## EXERCISE DIRECTIONS
From the line with "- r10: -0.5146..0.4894" through the line with "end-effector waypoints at", repeat the entries verbatim, both end lines included, and add nothing.

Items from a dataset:
______________________________

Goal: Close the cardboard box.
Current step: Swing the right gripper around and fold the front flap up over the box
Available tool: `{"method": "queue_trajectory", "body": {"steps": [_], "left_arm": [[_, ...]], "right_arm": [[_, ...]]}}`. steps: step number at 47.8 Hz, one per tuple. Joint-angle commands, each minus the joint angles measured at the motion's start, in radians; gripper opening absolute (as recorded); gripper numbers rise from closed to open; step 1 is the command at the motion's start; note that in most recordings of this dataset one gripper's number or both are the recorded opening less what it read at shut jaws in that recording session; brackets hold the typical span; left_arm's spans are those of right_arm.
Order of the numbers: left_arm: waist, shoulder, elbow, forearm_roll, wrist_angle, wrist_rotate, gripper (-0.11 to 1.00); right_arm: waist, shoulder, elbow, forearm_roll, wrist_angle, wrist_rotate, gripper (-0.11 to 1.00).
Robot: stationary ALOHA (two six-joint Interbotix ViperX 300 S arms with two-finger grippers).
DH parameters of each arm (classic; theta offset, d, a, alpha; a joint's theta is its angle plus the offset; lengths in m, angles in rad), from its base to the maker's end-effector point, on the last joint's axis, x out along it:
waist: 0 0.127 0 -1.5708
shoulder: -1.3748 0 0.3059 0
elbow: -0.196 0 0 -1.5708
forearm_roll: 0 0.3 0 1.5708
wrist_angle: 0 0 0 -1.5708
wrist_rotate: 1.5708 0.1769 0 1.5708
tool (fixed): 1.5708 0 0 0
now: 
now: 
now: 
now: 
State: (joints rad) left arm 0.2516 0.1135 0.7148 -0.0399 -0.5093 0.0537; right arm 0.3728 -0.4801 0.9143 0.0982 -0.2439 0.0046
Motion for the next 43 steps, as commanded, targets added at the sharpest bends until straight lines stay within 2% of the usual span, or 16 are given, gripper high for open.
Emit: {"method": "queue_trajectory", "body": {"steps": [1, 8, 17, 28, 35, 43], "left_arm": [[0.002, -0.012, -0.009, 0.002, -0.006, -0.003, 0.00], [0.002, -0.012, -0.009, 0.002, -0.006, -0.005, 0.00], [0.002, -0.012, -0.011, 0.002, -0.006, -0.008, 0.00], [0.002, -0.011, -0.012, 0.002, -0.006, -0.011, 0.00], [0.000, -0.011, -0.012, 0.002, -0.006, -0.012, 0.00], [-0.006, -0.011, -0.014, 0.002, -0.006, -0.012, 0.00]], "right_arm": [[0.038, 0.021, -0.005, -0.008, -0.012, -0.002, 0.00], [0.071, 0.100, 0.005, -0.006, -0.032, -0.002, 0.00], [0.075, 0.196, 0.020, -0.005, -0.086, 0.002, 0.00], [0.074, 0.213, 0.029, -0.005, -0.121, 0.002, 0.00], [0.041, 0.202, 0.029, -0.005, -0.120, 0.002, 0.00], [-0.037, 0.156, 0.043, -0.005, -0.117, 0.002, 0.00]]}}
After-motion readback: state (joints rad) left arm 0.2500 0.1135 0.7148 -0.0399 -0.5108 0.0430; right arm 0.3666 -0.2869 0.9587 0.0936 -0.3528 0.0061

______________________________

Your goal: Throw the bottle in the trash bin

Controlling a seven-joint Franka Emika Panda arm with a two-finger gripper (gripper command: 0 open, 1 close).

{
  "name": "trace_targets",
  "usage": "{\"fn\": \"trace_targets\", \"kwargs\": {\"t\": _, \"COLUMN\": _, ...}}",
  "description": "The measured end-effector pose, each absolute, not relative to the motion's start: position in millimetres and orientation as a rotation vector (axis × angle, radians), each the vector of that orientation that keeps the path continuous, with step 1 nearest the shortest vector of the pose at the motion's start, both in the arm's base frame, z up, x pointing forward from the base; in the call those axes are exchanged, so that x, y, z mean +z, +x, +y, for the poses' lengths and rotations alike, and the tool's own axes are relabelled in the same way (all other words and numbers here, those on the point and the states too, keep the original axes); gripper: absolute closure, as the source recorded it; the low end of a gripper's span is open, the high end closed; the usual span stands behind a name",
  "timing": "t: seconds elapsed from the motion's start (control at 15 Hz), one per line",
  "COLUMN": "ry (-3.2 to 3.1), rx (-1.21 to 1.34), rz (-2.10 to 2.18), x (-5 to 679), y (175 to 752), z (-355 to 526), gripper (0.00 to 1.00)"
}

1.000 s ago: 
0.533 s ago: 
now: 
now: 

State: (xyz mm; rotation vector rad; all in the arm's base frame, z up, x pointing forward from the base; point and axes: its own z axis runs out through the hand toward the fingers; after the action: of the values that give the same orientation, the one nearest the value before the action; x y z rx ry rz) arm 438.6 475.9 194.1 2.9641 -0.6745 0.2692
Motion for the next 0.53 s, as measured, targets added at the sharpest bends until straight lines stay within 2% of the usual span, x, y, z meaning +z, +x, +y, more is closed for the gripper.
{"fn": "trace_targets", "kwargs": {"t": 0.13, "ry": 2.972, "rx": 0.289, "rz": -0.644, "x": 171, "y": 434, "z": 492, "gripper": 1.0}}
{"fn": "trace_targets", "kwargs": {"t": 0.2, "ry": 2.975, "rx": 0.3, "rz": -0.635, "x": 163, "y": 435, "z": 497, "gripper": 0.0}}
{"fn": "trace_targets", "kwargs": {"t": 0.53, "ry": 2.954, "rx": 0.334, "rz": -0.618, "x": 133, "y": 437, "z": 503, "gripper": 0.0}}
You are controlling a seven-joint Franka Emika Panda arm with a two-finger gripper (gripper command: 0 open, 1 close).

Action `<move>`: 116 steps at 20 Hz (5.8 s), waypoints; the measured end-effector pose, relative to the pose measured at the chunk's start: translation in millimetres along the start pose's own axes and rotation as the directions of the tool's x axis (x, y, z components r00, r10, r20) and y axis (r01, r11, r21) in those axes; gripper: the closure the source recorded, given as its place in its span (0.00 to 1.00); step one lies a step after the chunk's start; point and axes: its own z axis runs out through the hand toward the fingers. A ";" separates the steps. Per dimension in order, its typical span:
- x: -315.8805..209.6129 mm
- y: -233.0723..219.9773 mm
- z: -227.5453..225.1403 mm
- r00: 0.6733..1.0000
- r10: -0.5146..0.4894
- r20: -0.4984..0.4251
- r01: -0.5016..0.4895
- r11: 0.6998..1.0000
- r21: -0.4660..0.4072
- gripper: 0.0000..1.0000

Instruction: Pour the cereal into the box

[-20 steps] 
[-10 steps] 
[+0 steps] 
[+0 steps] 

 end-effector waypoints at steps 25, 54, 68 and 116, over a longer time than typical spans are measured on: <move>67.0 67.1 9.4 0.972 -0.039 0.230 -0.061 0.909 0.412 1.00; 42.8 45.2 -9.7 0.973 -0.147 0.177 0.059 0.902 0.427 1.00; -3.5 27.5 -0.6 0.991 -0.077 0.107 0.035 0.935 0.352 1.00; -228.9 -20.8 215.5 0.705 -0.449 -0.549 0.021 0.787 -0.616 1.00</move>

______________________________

## ANSWER TO THIS TASK
- r10: -0.5146..0.4894
- r20: -0.4984..0.4251
- r01: -0.5016..0.4895
- r11: 0.6998..1.0000
- r21: -0.4660..0.4072
- gripper: 0.0000..1.0000

Instruction: Pour the cereal into the box

[-20 steps] 
[-10 steps] 
[+0 steps] 
[+0 steps] 

 end-effector waypoints at steps 25, 54, 68 and 116, over a longer time than typical spans are measured on: <move>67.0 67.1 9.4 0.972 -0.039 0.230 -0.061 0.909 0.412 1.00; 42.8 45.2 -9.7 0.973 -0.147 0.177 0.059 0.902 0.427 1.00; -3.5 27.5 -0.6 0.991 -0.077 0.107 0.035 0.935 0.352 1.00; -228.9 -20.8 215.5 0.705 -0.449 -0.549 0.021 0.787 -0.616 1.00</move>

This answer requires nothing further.